If the implementation isn't respecting _The Rule of Composition_ it's actually
not adhering to the Unix philosophy in the first place. The tweet is referring
to one of Doug McIlroy's (one of the Unix founders, inventor of the Unix pipe)
famous quotes:

 _" This is the Unix philosophy: Write programs that do one thing and do it
well. Write programs to work together. Write programs to handle text streams,
because that is a universal interface."_

Pure beauty, but it's almost too concise a definition if you haven't
_experienced the culture_ of Unix (many years of usage / reading code /
writing code / communication with other followers). ESR's exhaustive list of
Unix rules in plain English might be a better start for the uninitiated (among
which one will find the aforementioned _Rule of Composition_ ).

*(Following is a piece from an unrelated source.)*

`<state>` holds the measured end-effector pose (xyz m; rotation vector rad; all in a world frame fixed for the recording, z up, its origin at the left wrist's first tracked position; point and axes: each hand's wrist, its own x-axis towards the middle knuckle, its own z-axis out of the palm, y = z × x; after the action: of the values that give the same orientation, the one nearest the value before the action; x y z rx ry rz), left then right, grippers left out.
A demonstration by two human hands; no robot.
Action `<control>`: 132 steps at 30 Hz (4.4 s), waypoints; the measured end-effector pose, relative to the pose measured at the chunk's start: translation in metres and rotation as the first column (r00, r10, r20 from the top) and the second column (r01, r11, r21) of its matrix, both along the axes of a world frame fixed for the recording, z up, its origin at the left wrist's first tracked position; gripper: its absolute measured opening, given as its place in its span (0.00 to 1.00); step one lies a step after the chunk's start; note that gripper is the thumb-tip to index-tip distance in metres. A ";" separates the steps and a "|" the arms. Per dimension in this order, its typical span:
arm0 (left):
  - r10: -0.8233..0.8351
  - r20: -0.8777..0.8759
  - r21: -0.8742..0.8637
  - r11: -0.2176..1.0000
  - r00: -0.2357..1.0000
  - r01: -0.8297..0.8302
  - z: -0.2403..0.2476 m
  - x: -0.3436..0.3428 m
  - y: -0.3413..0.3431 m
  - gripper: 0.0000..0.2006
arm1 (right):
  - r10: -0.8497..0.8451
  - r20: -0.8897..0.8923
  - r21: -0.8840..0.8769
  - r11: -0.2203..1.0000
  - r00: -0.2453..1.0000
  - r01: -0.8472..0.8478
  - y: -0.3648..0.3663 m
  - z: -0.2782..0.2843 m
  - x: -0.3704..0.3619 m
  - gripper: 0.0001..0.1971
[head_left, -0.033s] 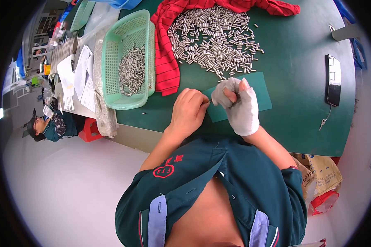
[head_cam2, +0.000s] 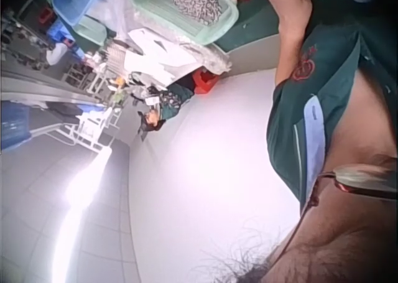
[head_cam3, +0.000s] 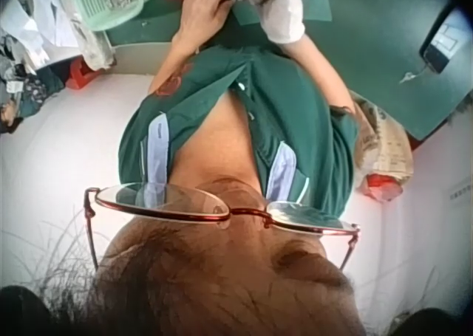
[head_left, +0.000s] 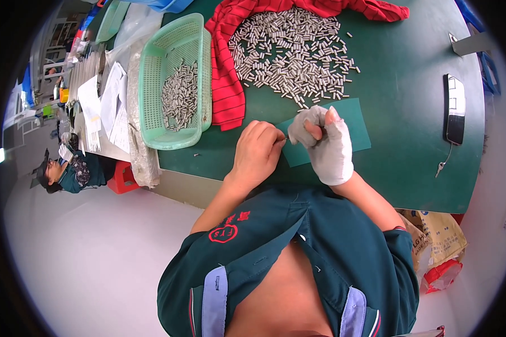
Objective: The person sorts small metal electronic pins by hand from a pile into specific containers.
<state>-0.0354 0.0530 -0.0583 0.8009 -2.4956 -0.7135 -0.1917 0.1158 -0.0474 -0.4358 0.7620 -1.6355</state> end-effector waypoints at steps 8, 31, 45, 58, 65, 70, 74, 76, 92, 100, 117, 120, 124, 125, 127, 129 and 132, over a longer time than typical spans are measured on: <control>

For all those seeking enlightenment, go forth and read the _The Art of Unix
Programming_ :

[https://en.wikipedia.org/wiki/The_Art_of_Unix_Programming](https://en.wikipedia.org/wiki/The_Art_of_Unix_Programming)

17 Unix Rules:

[https://en.wikipedia.org/wiki/Unix_philosophy#Eric_Raymond.E...](https://en.wikipedia.org/wiki/Unix_philosophy#Eric_Raymond.E2.80.99s_17_Unix_Rules)

------
jzwinck
Here's one more tip: did you ever notice that "ls" displays multiple columns,
but "ls | cat" prints only one filename per line? Or how "ps -f" truncates
long lines instead of wrapping, while "ps -f | cat" lets the long lines live?

You can do it too, and if you're serious about writing Unix-style filter
programs, you will someday need to. How do you know which format to write?
Call "isatty(STDOUT_FILENO)" in C or C++, "sys.stdout.isatty()" in Python,
etc. This returns true if stdout is a terminal, in which case you can provide
pretty output for humans and machine-readable output for programs,
automatically.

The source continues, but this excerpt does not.